Pictures stay out of this copy; please retype only the lines from the start of the records through the line with "This is labelling".

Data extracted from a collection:
════════════════

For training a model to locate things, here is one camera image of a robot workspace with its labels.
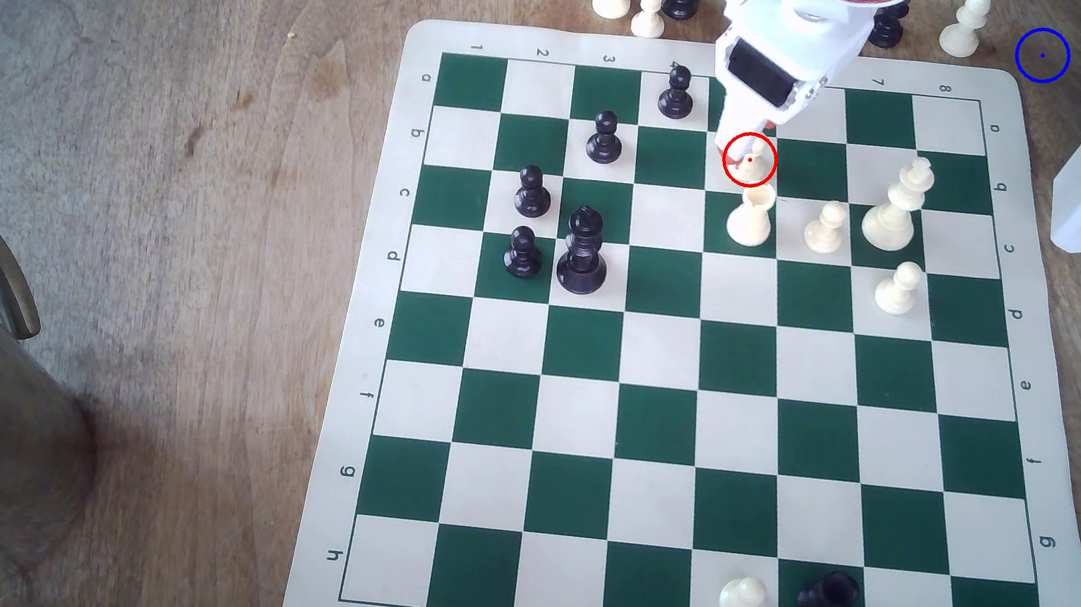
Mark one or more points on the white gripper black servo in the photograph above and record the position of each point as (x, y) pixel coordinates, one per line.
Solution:
(766, 81)

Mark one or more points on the green and white chess mat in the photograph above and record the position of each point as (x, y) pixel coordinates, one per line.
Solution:
(589, 419)

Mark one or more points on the white king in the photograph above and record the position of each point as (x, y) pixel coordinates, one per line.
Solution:
(894, 215)

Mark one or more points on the black bishop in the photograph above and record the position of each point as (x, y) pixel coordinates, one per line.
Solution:
(889, 29)

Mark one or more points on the black rook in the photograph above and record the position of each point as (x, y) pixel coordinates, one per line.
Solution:
(827, 601)

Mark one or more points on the black queen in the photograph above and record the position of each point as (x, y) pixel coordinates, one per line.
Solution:
(582, 258)

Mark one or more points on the black pawn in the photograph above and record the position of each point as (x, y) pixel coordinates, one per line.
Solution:
(676, 97)
(532, 196)
(522, 257)
(604, 142)

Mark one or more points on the white pawn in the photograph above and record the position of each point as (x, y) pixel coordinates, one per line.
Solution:
(648, 16)
(899, 291)
(743, 602)
(754, 165)
(825, 229)

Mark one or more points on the white bishop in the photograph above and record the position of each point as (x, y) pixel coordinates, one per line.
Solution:
(964, 29)

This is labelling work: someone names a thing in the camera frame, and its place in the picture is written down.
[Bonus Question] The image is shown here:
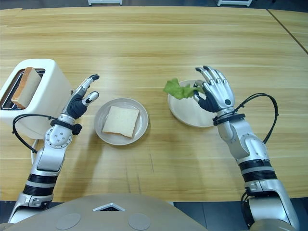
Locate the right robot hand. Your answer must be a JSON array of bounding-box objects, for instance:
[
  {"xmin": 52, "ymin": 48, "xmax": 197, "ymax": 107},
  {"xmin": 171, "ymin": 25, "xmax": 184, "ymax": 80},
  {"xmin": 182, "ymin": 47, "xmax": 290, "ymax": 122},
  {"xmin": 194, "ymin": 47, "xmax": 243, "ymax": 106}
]
[{"xmin": 192, "ymin": 65, "xmax": 235, "ymax": 114}]

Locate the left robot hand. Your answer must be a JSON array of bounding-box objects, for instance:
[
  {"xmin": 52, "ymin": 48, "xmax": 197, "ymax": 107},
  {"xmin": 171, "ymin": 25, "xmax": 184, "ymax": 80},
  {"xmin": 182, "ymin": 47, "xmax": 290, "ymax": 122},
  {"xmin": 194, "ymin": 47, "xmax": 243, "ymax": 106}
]
[{"xmin": 62, "ymin": 74, "xmax": 100, "ymax": 120}]

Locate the green lettuce leaf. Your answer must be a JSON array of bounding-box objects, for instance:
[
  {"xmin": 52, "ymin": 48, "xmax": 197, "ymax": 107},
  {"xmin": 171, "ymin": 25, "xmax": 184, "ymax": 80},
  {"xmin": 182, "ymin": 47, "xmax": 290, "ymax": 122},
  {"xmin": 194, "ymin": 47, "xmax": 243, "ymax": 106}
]
[{"xmin": 163, "ymin": 77, "xmax": 205, "ymax": 100}]

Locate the cream toaster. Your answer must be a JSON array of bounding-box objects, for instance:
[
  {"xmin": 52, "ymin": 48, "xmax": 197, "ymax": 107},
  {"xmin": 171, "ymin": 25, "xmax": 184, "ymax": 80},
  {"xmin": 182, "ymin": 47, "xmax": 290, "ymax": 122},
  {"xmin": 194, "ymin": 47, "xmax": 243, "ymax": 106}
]
[{"xmin": 0, "ymin": 58, "xmax": 74, "ymax": 140}]

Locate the white plate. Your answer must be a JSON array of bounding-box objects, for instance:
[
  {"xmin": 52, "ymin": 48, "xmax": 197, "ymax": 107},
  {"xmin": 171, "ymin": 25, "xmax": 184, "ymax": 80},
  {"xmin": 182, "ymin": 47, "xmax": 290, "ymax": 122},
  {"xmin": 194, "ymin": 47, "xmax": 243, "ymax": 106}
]
[
  {"xmin": 167, "ymin": 79, "xmax": 221, "ymax": 128},
  {"xmin": 94, "ymin": 97, "xmax": 149, "ymax": 146}
]

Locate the bread slice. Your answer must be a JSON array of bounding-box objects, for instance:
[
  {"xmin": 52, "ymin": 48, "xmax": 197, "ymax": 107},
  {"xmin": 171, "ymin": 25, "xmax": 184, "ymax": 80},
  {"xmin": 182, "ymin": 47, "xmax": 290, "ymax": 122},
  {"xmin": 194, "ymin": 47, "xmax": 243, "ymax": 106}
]
[
  {"xmin": 11, "ymin": 66, "xmax": 42, "ymax": 109},
  {"xmin": 102, "ymin": 105, "xmax": 141, "ymax": 139}
]

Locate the robot body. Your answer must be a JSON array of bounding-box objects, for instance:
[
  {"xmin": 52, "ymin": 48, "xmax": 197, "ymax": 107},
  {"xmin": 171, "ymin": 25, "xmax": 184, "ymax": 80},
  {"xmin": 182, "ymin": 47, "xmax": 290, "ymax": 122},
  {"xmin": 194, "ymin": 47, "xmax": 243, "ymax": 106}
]
[{"xmin": 0, "ymin": 193, "xmax": 208, "ymax": 231}]

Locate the black cable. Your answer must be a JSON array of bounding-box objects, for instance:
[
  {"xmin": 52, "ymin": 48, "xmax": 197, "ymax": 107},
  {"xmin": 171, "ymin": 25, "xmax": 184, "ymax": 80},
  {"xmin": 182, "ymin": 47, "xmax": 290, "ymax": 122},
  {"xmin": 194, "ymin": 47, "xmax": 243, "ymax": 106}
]
[
  {"xmin": 12, "ymin": 114, "xmax": 57, "ymax": 154},
  {"xmin": 232, "ymin": 93, "xmax": 279, "ymax": 145}
]

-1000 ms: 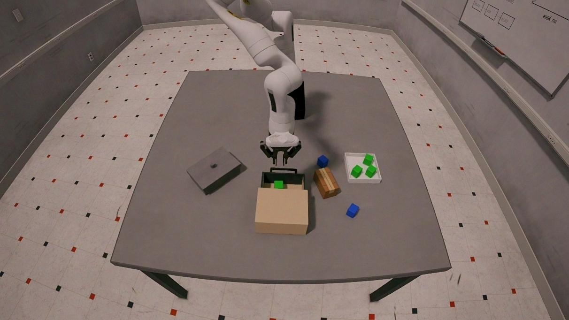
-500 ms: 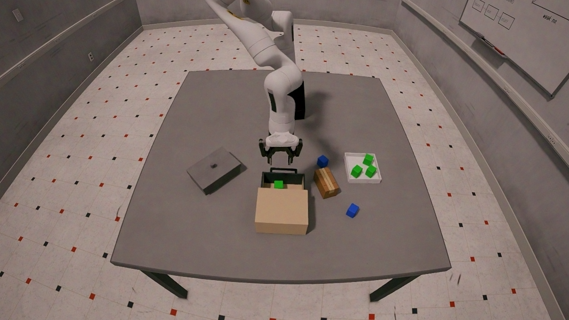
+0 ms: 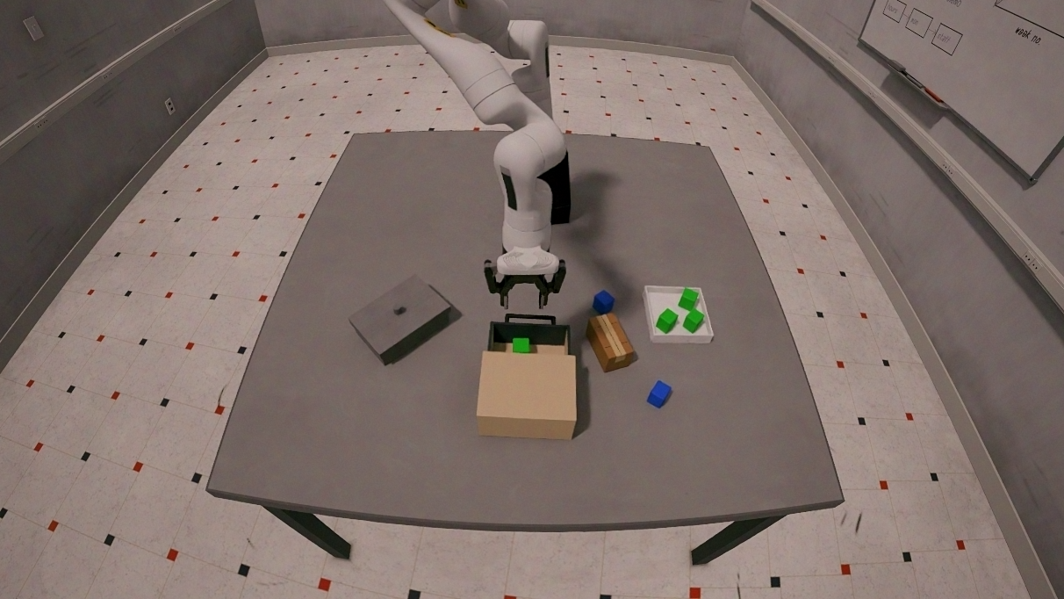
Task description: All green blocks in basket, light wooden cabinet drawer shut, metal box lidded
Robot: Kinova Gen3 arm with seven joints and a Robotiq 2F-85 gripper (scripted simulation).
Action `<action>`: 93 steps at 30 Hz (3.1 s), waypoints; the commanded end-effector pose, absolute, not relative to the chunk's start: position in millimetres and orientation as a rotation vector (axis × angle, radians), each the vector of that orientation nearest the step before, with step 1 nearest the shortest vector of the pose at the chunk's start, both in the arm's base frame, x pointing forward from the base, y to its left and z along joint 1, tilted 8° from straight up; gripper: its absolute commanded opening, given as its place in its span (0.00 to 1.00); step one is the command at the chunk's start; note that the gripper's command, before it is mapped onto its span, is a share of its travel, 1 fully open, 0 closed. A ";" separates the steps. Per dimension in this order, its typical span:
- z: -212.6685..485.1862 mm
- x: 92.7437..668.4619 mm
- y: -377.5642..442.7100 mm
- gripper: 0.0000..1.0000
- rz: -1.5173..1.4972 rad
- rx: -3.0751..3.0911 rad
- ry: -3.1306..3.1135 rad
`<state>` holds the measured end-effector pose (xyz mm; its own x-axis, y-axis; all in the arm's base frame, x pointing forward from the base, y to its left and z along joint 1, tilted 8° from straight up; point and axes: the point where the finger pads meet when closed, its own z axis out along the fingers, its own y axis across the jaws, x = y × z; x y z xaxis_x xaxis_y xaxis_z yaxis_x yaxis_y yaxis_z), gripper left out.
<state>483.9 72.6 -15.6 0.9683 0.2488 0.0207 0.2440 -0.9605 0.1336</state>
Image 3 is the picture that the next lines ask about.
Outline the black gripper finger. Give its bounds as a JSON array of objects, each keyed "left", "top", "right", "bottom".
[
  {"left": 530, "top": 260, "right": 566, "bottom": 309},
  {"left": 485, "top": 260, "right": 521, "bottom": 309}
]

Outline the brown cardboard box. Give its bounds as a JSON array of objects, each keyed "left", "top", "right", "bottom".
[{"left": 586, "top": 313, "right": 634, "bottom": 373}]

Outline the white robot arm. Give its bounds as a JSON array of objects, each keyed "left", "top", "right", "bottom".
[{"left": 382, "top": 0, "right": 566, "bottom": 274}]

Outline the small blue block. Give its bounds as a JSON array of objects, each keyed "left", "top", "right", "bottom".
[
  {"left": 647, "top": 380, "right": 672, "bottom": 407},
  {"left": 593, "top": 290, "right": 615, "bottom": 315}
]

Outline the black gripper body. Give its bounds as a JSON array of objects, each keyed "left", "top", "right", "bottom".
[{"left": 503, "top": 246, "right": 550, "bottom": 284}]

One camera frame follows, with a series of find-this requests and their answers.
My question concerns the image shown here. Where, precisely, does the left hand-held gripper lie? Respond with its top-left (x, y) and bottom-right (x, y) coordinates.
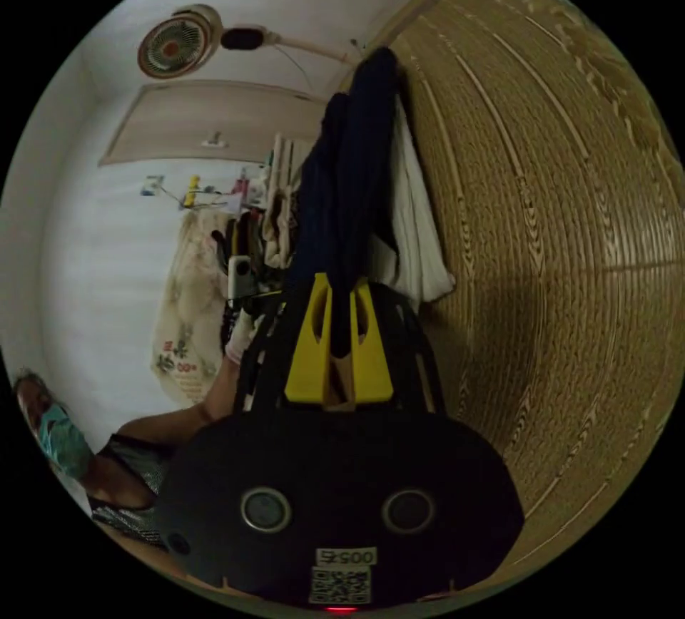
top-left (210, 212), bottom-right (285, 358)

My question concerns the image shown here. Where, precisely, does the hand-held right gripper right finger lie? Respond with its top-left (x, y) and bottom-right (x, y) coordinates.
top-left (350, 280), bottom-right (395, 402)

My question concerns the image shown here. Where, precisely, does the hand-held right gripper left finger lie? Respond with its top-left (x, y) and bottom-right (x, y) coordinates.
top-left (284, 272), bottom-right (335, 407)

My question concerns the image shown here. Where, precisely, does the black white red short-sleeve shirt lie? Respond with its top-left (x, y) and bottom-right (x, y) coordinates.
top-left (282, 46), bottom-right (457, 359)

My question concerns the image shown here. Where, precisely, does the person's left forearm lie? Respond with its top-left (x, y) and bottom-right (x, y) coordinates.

════════════════

*Reply to the exercise*.
For training a model to locate things, here is one camera image of a robot workspace with its labels.
Mark one or more points on the white gripper black servo in the photograph above and record the position of each point as (x, y) pixel coordinates, one per line.
Solution:
(766, 81)

Mark one or more points on the green and white chess mat in the photograph above and record the position of each point as (x, y) pixel coordinates, one per line.
Solution:
(589, 419)

Mark one or more points on the white king in the photograph above and record the position of each point as (x, y) pixel coordinates, one per line.
Solution:
(894, 215)

Mark one or more points on the black bishop in the photograph above and record the position of each point as (x, y) pixel coordinates, one per line.
Solution:
(889, 29)

Mark one or more points on the black rook in the photograph above and record the position of each point as (x, y) pixel coordinates, one per line.
Solution:
(827, 601)

Mark one or more points on the black queen in the photograph above and record the position of each point as (x, y) pixel coordinates, one per line.
Solution:
(582, 258)

Mark one or more points on the black pawn in the photograph above and record the position of each point as (x, y) pixel coordinates, one per line.
Solution:
(676, 97)
(532, 196)
(522, 257)
(604, 142)

Mark one or more points on the white pawn in the photograph above and record the position of each point as (x, y) pixel coordinates, one per line.
Solution:
(648, 16)
(899, 291)
(743, 602)
(754, 165)
(825, 229)

Mark one or more points on the white bishop in the photograph above and record the position of each point as (x, y) pixel coordinates, one per line.
Solution:
(964, 29)

This is labelling work: someone names a thing in the camera frame, and its place in the picture is written down.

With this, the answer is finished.